After spending three months in the archdiocese’s Spanish language immersion program in Puerto Rico, he received his first assignment, parochial vicar of Holy Trinity parish in Manhattan.

“When you came back, you stayed at your parents’ house until you got your letter in the mail from Cardinal Spellman, which normally came on a Wednesday, telling you where you were assigned and to be there…Saturday, three days later, in time for the confessions,” Bishop Walsh said.

The next day, after receiving his assignment, he went to see the pastor of Holy Trinity. What happened next set the stage for how personable and pastoral Father Walsh would be throughout his ministry. “I parked my car on Riverside Drive and 82nd Street, and walked up to the church.” En route, he ran into three sixth-grade boys wearing Holy Trinity shirts—“Edmundo, Peter and Anthony,” Bishop Walsh recalled.

He stopped to chat with them and asked if they attended the parish school. They replied that they did and he introduced himself. “I remember that very clearly,” Bishop Walsh said. “And I know where they are now. One has died,” he said of Anthony. “The other is up in Garnerville and the third is in Florida.”

He remained there as a parochial vicar for 13 years and in residence for another nine after he joined the staff of the archdiocese’s Catholic Charities, in 1980, first as the associate director and then the director of family and children’s services.

In 1989, he was named pastor of Incarnation parish in the Washington Heights section of Manhattan, a monsignor in 1990 and in 1996 secretary to Cardinal John J. O’Connor. Two years later, he became pastor of St. Elizabeth parish, also in Washington Heights.

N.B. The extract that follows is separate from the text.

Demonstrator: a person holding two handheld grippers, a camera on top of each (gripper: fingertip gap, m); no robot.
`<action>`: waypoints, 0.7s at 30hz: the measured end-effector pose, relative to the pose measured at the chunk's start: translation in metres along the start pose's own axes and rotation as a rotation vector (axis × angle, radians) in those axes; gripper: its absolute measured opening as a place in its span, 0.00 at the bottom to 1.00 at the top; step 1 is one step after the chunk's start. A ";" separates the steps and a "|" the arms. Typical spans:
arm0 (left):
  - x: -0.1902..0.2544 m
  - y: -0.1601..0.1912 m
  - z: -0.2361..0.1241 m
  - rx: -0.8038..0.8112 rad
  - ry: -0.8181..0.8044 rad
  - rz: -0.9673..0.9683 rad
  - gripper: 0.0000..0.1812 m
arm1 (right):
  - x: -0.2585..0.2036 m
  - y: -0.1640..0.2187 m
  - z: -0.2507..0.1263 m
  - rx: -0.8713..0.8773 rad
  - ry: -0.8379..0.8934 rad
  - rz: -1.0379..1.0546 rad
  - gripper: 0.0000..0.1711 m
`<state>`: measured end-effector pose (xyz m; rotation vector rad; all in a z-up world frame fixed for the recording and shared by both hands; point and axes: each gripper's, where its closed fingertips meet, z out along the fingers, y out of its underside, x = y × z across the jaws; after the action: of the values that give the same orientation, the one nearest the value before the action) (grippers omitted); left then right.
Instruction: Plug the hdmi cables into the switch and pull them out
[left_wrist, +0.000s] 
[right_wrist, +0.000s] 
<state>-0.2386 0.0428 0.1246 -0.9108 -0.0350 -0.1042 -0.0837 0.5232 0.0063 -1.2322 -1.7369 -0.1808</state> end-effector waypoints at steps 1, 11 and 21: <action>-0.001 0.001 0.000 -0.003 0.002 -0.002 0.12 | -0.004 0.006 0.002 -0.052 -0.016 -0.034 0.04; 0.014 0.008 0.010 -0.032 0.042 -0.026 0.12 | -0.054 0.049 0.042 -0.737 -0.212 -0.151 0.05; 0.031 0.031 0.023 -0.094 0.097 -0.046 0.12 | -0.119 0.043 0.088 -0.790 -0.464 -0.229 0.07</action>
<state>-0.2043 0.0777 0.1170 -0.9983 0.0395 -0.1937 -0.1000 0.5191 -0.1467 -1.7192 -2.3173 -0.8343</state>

He was named vicar for development in 2003, and a year later St. John Paul II appointed Bishop Walsh as an auxiliary bishop for the archdiocese. Cardinal Edward Egan ordained Bishop Walsh along with Bishop Dennis J. Sullivan, who is now Bishop of Camden, N.J.

Bishop Walsh served as rector of St. Joseph’s Seminary, 2007-2012, and in that capacity he welcomed Pope Benedict XVI to the seminary in 2008.

He recalled advice he has given to priests about to be ordained. “The most important thing you do every day is the Mass—no one else can do that. So I encourage you, I ask you: be reverent, don’t rush it. If you’re going to give a homily, prepare it. Don’t wing a homily at 7 o’clock in the morning, because it will take 10 minutes; a prepared homily can take two minutes in the weekday morning. These people are going to work. If you’re going to talk 10 minutes, they’re not coming back tomorrow, they’re going to be late for work—no work, no pay,” he said matter-of-factly.

“The second thing is…I would speak of the ‘theology of hanging out.’ Hang out in front of the church after every Mass on Sunday, even the ones you’re not saying—get to know your people. Hang out in front of the school—get to know the kids and their parents. Walk the streets, and go to the hospital. And while you’re in the hospital, even if there’s no one in your parish in the children’s ward, go over there and take a look and see who’s got problems. And the third thing…your home is the rectory…”

He also served as vicar general of the archdiocese, 2013-2014.

Since 2012, Bishop Walsh has served as vicar for clergy and episcopal vicar for the Rockland, Central Westchester, South Shore and Yonkers vicariates and deaneries.

Born in Manhattan, Bishop Walsh graduated in 1959 from Power Memorial Academy there and began studies at Iona College in New Rochelle. He entered St. Joseph’s Seminary in Yonkers in 1961, earning a bachelor’s in philosophy and a master’s of divinity. He earned a master’s degree in social work in 1983 from Fordham University.

“I’ve been very happy,” Bishop Walsh said.

—Catholic News Service contributed to this article.